Clean Drinking Water Standards Are Much Harder To Enforce Than They Should Be

By Eillie Anzilotti

Before the California state legislature began cracking down on agricultural pesticide use in the mid-1980s, farmers injected their lands with pest-killing fumigants, oblivious to their toxic effects on humans. Two such pesticides were Telone, made by Dow Chemical, and D-D, made by Shell. Both contained 1,2,3-trichloropropane, or TCP–a carcinogenic byproduct of the processes used to develop soil fumigants, that, even according to the manufacturers, contributed little to the products’ efficacy. TCP never should have been in the pesticides in the first place, but by the time the Dow and Shell stopped manufacturing the products in the mid-80s, the carcinogen had already leaked into the state’s water supply, where it still remains.

Since 2001, TCP has been detected in the water systems serving over 8 million Californians, according to a new report from the Environmental Working Group. It’s also been detected in water supplies in 13 other states across the country. Because the chemical is unregulated by both the state of California and the Environmental Protection Agency, public utilities are neither required to test their water for TCP levels, nor install filters to clear the water of the chemical. But after more than 40 towns and communities in California’s San Joaquin Valley–the state’s agricultural heartland–filed lawsuits against Dow Chemical and Shell in the mid-2000s. Now the California State Water Resources Control Board is beginning the process of setting a Maximum Contaminant Level (MCL) on TCP for the first time. Setting a MCL would require public water systems to test their water and, if needed, install filtration devices to bring the supply into compliance with the legal limit.

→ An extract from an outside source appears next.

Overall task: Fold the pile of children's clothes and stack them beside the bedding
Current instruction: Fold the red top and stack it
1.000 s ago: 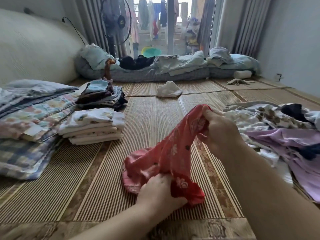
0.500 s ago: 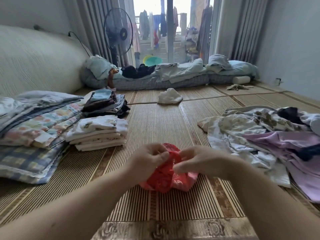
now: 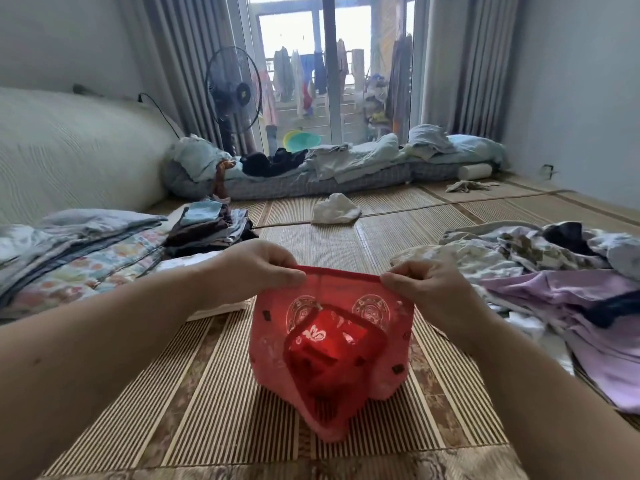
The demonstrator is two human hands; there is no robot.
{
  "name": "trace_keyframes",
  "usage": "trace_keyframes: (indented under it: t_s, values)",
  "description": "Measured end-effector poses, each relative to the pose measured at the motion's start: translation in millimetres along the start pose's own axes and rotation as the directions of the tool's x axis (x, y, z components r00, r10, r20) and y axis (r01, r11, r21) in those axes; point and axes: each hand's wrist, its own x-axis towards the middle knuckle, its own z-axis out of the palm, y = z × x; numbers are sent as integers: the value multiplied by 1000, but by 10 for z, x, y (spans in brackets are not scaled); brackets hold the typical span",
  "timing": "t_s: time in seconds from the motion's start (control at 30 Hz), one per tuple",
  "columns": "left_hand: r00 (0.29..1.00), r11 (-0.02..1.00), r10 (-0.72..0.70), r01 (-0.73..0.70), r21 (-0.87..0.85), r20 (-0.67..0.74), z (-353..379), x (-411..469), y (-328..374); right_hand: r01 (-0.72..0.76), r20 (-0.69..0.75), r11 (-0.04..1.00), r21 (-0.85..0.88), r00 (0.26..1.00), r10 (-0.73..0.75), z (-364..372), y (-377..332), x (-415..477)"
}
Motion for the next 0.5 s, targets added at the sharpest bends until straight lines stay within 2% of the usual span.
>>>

The San Joaquin Valley communities brought the lawsuits after learning that high TCP levels in their water supplies were linked to increased incidences of cancer and kidney disease. The MCL would hold utilities responsible for testing their water supplies for TCP, and the lawsuits would make Dow and Shell to absorb the cost of removing the contaminants by paying out a sum of money that the local utilities could then use to install filtration devices; a case already settled in the town of Clovis saw the Shell paying out $ 22 million in damages. A handful of other states, including Hawaii and New Jersey, have pushed their state legislatures to adopt a limit on the chemical, but their efforts have so far been unsuccessful.

Though TCP is legally unregulated, that doesn’t mean the state has been unaware of its health risks until now. In 2009, California set what’s called a “public health goal,” a guideline (but not a legally enforceable limit) determining the amount of a chemical in the water supply that will cause no more than one additional case of cancer out of a million people who drink it and shower with it daily for a lifetime. For TCP, it’s less than one part per trillion–that’s around 1,000 times smaller than a single drop of water in an Olympic-sized pool. “To put it in perspective, the risk of most chemicals is measured in parts per billion,” Bill Walker, a senior scientist at the EWG, tells Fast Company. The stringent nature of the TCP public health goal demonstrates how toxic the chemical is, yet 94 public water systems have TCP levels above that limit.

One of the ongoing missions of the EWG, Walker says, is to inform people about what’s in their drinking water. The organization regularly works with a database compiled by the Environmental Protection Agency called the Unregulated Contaminant Monitoring Rule, which includes information on the testing the EPA asks utilities to do each year for contaminants that don’t yet have federal standards. “We think it’s very important that people realize there are contaminants in your drinking water for which there aren’t any standards, and are known to be quite harmful,” Walker says.

Since the Safe Drinking Water Act was amended in 1996, the EPA has ordered monitoring for over 80 unregulated contaminants, Walker says, including chloromethane, an explosive byproduct that can form when chlorine is used to disinfect water, and bromomethane, a combustible gas used as an agricultural fumigant. They have moved forward to set regulations on just one: perchlorate, an explosive ingredient used in rocket fuel and found in water sources all over the country.

Regulating such contaminants, Walker says, “is a log jam in the EPA program–part of that is due to lack of resources, and a lot of it can be attributed to lack of political will.” The IRIS Program, through which the EPA evaluates chemicals for their toxicity, is on the chopping block in Donald Trump’s 2018 budget proposal. Utilities and related industries also oppose regulations, as it would cost money for them to come into compliance with the limits. For evidence of how little recourse communities affected by poor water quality have to advocate for political assistance, look no further than Flint, Michigan, where blatant lead contamination in the water supply plagued the city for at least two years before the government stepped in. It will likely take another two years for the city’s pipes to be replaced.

But if the state of California moves to establish an MCL on TCP in a vote later this month, it will give communities more leverage in court to pursue lawsuits against companies like Dow and Shell, who were initially responsible for the presence of the chemicals. Because many of the most affected communities in California are at the lower end of the economic spectrum, they could not afford to absorb the cost of installing filters in their water systems alone–Walker estimates that would increase the cost of household water bills tenfold. But by holding corporations responsible under a legally enforceable limit, the state and communities could begin to move forward on alleviating a public health risk that’s too often disregarded.